Sunday 21 November 2010

Still waiting

No news isn't always good news. It's been two days now with no contact with the trapped miners and, it seems, precious little progress towards their rescue. The problem is the gas hanging in the tunnel, that could easily be ignited by a random spark caused by the rescue party; so they're kicking their heels above ground waiting for the painfully slow process of flushing the methane out of the mine.

It must be agonising for the families of the men, waiting and waiting, with nothing so far to fix their hopes on, and trying not to notice that, more and more, the media are using the word 'recovery'.

It's not, by a long chalk, the Coast's first mining disaster: it comes with the territory. The last big one though was back in 1967, when 19 were killed in an explosion at the Strongman Mine. Of the others, the worst is the one in the mural above, on the wall of the Greymouth Star newspaper building.
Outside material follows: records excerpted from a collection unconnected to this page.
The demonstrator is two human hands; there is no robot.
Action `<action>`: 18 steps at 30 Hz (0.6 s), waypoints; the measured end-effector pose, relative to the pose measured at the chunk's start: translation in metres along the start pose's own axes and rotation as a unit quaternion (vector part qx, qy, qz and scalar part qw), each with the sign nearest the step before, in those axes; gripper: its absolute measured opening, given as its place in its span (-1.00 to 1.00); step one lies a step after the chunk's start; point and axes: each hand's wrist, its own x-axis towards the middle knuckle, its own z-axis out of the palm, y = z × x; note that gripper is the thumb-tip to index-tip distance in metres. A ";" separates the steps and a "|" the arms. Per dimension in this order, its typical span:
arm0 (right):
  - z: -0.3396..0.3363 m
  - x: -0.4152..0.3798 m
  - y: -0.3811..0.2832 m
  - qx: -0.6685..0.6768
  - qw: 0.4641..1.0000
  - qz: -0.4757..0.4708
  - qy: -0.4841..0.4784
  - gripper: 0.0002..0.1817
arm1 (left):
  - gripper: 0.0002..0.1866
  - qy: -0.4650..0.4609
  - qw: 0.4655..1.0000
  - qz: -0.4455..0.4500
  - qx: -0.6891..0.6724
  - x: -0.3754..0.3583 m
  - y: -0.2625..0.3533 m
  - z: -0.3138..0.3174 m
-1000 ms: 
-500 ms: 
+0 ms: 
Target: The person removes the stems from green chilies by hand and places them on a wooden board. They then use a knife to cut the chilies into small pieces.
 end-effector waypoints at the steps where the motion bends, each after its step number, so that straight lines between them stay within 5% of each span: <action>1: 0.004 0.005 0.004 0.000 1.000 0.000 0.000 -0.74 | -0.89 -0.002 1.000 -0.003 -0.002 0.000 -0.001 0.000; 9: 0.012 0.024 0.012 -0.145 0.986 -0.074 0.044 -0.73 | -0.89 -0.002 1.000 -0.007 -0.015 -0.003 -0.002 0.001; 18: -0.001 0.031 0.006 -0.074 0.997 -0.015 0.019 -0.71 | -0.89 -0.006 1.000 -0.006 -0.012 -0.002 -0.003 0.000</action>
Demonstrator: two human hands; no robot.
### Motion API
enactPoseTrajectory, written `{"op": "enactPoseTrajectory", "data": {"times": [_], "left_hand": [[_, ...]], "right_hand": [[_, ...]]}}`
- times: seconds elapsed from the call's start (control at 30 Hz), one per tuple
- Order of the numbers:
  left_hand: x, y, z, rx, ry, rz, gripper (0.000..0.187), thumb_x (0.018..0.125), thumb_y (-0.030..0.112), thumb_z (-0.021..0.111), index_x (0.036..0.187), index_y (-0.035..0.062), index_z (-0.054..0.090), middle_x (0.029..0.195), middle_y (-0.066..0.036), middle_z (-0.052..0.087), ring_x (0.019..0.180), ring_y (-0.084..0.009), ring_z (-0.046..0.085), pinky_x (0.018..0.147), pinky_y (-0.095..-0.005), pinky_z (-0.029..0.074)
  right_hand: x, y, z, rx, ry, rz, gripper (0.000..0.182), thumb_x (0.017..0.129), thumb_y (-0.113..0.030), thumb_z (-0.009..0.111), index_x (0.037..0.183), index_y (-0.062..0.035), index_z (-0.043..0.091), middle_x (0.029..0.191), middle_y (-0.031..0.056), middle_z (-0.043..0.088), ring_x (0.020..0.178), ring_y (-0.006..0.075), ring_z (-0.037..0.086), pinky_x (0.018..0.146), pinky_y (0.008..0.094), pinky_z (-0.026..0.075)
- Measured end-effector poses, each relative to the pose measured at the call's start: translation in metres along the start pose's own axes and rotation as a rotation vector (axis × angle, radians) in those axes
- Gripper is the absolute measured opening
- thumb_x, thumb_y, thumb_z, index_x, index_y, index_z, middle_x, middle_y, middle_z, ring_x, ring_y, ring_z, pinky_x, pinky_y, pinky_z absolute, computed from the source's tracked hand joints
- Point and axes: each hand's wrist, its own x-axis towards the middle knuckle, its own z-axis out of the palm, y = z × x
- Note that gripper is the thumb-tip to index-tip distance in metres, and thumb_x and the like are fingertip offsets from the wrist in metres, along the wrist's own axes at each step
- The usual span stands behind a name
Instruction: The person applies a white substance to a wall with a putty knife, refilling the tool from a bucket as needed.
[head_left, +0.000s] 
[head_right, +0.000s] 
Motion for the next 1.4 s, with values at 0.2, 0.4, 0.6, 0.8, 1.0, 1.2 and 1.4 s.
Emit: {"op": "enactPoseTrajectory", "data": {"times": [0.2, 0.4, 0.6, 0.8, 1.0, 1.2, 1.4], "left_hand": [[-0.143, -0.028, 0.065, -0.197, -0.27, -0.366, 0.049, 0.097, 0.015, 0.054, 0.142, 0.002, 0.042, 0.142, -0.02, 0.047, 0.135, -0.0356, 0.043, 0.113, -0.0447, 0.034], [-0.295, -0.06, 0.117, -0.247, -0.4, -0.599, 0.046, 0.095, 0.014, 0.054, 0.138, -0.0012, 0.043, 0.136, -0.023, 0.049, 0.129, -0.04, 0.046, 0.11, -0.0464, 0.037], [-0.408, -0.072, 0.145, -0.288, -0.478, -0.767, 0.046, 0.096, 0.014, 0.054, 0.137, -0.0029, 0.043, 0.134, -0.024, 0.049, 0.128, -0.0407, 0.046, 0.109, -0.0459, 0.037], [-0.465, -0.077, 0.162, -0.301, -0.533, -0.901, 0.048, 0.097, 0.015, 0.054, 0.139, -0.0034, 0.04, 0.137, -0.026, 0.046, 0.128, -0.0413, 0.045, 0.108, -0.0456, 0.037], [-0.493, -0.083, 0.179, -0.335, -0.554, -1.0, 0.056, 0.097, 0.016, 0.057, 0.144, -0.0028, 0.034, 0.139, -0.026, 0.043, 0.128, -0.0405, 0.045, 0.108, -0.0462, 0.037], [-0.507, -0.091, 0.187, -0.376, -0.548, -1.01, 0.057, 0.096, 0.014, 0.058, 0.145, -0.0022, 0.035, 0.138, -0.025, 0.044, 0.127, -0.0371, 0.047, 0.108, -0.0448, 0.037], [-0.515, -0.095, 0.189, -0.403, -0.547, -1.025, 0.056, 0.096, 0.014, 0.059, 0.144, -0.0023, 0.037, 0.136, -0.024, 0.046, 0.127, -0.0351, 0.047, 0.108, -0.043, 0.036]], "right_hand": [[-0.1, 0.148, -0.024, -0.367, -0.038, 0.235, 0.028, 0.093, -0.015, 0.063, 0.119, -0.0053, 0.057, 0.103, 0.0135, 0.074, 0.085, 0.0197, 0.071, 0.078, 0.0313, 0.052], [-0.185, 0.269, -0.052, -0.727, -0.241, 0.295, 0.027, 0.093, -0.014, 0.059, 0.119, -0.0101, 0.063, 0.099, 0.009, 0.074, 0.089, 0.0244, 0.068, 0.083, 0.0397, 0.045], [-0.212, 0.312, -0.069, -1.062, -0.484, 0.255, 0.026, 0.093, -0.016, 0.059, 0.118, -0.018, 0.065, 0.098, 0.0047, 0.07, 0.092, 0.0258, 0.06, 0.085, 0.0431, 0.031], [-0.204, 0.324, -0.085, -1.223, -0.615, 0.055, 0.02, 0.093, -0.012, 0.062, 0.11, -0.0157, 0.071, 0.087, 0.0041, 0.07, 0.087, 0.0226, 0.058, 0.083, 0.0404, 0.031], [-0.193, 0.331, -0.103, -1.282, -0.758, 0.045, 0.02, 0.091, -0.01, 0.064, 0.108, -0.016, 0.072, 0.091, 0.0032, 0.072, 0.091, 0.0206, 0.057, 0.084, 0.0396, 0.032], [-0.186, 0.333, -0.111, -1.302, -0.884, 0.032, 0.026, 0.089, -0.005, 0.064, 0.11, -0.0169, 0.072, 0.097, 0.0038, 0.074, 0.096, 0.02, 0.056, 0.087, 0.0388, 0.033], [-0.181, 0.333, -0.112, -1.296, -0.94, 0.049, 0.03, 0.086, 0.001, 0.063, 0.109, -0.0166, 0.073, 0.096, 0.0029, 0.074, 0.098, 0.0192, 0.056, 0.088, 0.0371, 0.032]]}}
The Brunner Mine explosion in 1896 killed 65 miners - imagine that.

The cause was fire damp - methane - which hadn't been adequately cleared by the ventilation system. Already attention has focused on problems with the ventilation in the Pike River Mine - which is working the Brunner coal seam. Plus ça change, eh?

2 comments:

the queen said...

I check Reuters every four hours. This is the point the old miners begin giving their oxygen to the young miners with families. Grim.

TravelSkite said...

I don't want to sound feeble, but it's sort of a relief that the actuality is beyond imagination.